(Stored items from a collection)

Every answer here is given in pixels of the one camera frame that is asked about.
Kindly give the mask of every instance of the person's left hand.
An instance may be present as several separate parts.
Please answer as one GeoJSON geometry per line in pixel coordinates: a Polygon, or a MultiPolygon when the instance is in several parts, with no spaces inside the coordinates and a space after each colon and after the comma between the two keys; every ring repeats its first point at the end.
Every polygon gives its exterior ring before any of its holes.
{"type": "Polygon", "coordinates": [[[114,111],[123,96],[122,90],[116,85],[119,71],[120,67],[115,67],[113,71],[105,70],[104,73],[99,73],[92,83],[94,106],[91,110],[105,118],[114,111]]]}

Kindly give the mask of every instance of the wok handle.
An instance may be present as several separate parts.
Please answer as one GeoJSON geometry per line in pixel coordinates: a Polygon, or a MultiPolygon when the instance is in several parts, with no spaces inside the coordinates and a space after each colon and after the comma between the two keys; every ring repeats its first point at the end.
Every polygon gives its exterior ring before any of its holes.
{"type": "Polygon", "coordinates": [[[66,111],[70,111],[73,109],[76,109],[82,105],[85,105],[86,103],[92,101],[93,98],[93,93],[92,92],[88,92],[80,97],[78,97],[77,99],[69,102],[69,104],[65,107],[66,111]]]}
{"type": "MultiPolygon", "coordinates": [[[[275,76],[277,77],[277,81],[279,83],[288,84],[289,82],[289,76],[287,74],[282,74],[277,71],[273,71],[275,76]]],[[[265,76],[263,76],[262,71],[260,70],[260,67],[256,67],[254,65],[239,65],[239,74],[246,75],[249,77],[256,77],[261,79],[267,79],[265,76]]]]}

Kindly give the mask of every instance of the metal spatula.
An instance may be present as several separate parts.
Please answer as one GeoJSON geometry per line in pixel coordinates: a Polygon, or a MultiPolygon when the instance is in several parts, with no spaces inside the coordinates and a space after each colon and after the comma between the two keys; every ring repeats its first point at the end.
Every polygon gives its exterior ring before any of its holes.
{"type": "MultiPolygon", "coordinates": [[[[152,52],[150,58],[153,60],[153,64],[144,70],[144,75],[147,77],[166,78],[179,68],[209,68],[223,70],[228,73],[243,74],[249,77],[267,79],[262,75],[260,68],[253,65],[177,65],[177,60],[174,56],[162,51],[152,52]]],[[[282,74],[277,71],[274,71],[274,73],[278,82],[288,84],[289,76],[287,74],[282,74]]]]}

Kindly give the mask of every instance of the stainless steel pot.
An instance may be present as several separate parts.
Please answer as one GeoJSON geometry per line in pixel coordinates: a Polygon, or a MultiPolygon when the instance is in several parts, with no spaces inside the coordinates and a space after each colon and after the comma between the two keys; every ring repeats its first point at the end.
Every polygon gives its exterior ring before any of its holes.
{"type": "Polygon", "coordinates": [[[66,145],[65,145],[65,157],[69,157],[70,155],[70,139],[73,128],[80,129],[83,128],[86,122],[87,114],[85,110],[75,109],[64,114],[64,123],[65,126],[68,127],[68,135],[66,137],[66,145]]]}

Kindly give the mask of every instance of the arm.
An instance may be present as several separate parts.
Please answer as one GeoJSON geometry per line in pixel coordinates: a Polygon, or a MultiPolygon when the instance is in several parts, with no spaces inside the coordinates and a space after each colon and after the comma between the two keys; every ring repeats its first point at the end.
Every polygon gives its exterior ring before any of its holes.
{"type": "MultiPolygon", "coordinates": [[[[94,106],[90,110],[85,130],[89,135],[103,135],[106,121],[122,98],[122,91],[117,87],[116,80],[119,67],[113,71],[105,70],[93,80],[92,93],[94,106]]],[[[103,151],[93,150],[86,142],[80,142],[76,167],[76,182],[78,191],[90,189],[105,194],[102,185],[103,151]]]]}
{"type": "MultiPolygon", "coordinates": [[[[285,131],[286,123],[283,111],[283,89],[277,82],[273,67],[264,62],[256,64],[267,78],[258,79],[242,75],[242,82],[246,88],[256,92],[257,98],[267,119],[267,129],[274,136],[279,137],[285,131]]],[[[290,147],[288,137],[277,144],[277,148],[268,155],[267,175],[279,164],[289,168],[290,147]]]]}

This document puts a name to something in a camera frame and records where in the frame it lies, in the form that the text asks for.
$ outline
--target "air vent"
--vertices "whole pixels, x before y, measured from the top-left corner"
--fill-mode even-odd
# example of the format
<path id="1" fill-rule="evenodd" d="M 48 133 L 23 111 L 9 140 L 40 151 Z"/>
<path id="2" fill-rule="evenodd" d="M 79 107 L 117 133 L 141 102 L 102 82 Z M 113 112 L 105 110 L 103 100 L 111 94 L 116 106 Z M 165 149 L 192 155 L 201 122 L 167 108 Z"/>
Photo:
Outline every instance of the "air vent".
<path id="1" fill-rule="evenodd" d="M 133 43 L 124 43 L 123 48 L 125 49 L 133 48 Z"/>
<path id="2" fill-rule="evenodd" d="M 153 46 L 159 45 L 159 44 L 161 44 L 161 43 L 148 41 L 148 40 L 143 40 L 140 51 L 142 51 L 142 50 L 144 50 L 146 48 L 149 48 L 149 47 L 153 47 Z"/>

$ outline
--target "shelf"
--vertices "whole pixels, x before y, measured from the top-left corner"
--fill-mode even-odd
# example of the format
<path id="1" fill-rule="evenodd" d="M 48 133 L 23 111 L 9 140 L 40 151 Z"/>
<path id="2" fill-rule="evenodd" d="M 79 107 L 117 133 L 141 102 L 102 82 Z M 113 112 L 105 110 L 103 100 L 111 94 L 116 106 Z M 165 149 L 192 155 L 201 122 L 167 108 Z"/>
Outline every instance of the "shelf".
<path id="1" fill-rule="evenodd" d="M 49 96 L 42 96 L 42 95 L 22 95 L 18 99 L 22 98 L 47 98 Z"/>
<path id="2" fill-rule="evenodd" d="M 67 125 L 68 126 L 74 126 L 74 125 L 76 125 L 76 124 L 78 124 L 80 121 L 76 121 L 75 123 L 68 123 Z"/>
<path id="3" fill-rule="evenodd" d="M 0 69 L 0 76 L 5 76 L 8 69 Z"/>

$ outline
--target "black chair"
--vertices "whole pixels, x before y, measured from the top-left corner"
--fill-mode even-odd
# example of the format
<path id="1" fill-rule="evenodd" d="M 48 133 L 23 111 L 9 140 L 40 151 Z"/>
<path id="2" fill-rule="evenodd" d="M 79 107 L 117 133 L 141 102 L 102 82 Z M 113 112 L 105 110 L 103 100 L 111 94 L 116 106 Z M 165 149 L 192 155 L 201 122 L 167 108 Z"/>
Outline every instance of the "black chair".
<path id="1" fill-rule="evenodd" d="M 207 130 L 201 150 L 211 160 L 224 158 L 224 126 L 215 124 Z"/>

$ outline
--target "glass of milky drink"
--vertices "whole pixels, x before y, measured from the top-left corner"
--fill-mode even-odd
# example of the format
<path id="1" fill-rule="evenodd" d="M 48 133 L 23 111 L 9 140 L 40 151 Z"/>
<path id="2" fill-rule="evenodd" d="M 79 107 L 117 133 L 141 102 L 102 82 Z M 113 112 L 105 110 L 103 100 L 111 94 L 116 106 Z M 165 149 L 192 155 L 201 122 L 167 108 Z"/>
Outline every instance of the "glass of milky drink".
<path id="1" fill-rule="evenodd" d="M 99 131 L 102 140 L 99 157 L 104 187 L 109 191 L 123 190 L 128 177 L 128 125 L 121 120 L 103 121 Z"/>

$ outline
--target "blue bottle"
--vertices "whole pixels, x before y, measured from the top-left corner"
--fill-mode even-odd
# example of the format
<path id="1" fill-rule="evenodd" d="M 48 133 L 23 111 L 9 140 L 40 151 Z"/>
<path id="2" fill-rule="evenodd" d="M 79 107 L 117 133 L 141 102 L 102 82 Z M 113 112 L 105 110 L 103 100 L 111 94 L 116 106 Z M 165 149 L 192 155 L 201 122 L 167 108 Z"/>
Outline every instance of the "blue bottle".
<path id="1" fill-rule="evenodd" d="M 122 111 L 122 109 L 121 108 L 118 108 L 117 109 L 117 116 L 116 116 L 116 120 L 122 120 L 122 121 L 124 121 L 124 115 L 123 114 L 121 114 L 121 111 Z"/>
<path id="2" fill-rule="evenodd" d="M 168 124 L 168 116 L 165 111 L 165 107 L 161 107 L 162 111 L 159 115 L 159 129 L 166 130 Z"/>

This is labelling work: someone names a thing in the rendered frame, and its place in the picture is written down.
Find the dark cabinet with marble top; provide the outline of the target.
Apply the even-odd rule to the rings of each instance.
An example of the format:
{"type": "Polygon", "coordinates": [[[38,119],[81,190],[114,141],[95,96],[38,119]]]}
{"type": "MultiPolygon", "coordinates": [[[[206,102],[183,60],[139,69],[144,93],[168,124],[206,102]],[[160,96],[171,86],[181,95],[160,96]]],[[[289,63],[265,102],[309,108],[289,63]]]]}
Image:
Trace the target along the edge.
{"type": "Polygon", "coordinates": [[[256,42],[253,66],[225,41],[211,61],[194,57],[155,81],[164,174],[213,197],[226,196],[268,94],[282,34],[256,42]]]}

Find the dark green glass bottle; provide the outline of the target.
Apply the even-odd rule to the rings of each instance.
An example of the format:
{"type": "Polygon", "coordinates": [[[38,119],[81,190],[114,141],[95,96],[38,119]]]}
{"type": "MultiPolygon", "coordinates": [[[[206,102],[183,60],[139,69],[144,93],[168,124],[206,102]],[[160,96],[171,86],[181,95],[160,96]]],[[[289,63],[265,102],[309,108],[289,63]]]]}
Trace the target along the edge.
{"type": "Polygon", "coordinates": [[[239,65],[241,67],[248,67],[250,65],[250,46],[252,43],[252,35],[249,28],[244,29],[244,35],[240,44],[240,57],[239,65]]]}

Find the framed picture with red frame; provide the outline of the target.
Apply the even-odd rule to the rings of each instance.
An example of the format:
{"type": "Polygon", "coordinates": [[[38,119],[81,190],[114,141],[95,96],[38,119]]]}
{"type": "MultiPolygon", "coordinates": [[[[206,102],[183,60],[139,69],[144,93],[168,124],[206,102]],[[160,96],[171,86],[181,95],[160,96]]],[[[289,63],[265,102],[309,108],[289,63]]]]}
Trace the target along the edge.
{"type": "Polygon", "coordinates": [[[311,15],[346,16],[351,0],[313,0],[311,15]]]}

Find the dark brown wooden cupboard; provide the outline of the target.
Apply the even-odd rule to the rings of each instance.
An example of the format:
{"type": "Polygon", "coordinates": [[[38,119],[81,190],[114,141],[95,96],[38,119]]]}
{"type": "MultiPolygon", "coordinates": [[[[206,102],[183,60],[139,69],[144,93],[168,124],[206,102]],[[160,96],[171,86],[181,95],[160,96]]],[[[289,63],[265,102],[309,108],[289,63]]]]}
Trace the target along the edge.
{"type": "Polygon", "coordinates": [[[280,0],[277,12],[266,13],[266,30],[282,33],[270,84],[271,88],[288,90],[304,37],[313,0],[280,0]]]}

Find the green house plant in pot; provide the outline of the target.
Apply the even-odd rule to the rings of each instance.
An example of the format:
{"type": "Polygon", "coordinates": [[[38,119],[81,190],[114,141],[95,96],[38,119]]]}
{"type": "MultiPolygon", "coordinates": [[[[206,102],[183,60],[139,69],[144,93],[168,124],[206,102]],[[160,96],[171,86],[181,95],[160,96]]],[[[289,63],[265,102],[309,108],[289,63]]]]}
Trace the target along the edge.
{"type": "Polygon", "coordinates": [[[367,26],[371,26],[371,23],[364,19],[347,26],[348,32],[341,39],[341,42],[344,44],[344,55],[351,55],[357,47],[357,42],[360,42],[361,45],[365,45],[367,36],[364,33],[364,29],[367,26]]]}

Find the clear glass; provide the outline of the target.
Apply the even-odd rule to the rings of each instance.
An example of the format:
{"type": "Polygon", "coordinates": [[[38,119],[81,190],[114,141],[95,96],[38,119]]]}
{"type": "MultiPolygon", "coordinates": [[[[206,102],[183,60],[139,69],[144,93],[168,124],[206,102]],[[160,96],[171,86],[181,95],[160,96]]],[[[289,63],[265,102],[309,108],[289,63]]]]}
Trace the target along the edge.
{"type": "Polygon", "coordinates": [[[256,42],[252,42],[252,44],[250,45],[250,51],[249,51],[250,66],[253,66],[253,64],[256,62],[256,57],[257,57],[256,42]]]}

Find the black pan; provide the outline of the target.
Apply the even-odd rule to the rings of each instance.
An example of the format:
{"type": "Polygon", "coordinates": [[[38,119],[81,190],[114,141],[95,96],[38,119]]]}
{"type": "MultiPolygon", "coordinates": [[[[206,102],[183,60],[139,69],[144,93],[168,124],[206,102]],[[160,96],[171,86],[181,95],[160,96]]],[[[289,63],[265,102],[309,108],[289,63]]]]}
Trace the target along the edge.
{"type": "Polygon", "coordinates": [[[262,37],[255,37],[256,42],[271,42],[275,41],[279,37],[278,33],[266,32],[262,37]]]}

**WHAT YOU NEED TO DO:** Please copy every line in the entries where "that" appears.

**SOLUTION TO THIS PROBLEM:**
Every answer here is given in pixels of the one camera frame that is asked about.
This document puts a name to something in a camera frame and records where in the frame it lies, in the form that the text asks for.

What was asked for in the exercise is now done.